## Task directions
Below are the records; copy each line in them that holds the word "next".

## The records
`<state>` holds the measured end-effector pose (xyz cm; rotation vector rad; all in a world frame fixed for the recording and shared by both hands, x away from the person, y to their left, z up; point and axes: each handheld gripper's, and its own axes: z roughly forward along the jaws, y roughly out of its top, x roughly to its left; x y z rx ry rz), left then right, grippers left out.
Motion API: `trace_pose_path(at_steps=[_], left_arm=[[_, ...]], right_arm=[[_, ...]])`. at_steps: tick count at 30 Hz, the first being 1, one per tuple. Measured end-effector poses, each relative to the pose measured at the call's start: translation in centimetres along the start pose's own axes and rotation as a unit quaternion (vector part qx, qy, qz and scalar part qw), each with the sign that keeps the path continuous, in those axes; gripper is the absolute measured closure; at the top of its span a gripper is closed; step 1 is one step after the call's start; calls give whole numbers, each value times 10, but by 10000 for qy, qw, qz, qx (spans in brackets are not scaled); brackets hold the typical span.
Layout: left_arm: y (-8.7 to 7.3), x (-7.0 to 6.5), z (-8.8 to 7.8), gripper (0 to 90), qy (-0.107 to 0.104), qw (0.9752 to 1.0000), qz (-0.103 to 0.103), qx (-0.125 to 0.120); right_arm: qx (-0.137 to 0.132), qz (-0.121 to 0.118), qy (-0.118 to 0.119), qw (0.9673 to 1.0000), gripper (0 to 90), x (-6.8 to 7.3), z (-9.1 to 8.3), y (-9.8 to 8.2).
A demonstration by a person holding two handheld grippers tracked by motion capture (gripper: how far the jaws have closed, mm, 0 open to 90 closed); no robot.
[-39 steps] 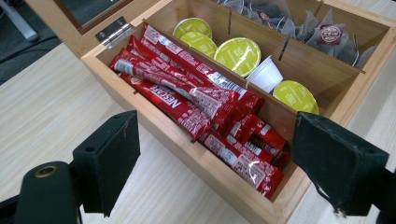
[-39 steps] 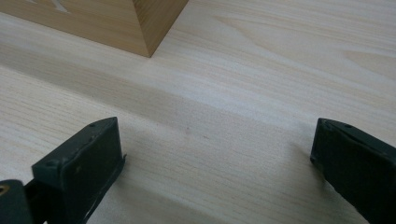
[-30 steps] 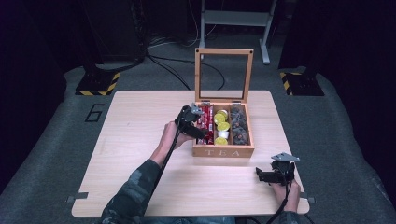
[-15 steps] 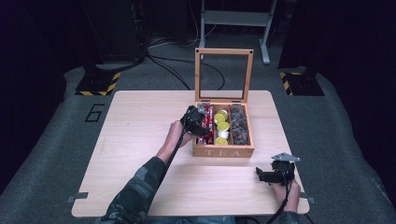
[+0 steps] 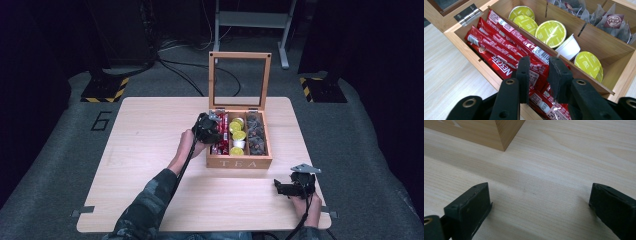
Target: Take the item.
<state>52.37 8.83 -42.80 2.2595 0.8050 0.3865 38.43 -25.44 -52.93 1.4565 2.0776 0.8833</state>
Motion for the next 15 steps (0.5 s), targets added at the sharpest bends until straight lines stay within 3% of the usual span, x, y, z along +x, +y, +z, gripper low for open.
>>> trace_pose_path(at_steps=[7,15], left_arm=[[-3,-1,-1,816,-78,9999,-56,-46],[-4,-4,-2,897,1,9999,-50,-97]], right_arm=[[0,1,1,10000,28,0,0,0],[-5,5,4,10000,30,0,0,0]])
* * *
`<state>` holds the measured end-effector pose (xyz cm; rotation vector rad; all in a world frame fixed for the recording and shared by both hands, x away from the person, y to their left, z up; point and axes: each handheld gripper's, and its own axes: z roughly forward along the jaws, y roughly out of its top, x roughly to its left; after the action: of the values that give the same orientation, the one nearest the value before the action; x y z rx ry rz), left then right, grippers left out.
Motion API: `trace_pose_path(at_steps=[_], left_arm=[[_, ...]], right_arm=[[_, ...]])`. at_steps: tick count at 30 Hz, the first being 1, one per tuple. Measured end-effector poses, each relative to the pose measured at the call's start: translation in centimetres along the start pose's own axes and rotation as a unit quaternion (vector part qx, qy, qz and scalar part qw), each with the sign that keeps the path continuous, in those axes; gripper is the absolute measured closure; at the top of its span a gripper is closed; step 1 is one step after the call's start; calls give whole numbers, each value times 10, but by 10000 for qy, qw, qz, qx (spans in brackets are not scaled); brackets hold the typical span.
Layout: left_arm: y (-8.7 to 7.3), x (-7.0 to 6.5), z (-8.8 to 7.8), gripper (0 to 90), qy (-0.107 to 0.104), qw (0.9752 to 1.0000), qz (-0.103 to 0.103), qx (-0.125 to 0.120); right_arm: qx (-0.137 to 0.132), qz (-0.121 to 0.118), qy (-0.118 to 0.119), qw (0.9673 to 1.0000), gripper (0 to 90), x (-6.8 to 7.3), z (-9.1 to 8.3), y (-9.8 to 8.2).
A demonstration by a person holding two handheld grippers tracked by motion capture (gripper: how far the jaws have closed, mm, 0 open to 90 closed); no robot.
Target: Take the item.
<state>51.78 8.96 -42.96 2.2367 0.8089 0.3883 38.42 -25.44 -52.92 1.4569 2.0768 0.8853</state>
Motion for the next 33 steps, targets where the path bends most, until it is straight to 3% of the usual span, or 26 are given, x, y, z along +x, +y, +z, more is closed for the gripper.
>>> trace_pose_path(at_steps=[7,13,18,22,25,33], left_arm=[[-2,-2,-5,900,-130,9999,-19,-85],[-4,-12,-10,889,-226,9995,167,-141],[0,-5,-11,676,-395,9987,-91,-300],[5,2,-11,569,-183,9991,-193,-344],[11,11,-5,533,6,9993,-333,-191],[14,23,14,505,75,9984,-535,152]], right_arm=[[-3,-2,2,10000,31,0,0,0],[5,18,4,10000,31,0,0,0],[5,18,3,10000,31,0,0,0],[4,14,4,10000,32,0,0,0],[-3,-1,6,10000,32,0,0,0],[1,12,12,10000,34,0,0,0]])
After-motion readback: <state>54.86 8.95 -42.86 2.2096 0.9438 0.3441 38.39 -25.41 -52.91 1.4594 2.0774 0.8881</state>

## Answer section
Motion for the next 15 steps (0.5 s), targets added at the sharpest bends until straight lines stay within 3% of the usual span, x, y, z along +x, +y, +z, gripper low for open.
Motion for the next 33 steps, targets where the path bends most, until it is straight to 3% of the usual span, or 26 are given, x, y, z along +x, +y, +z, more is closed for the gripper.

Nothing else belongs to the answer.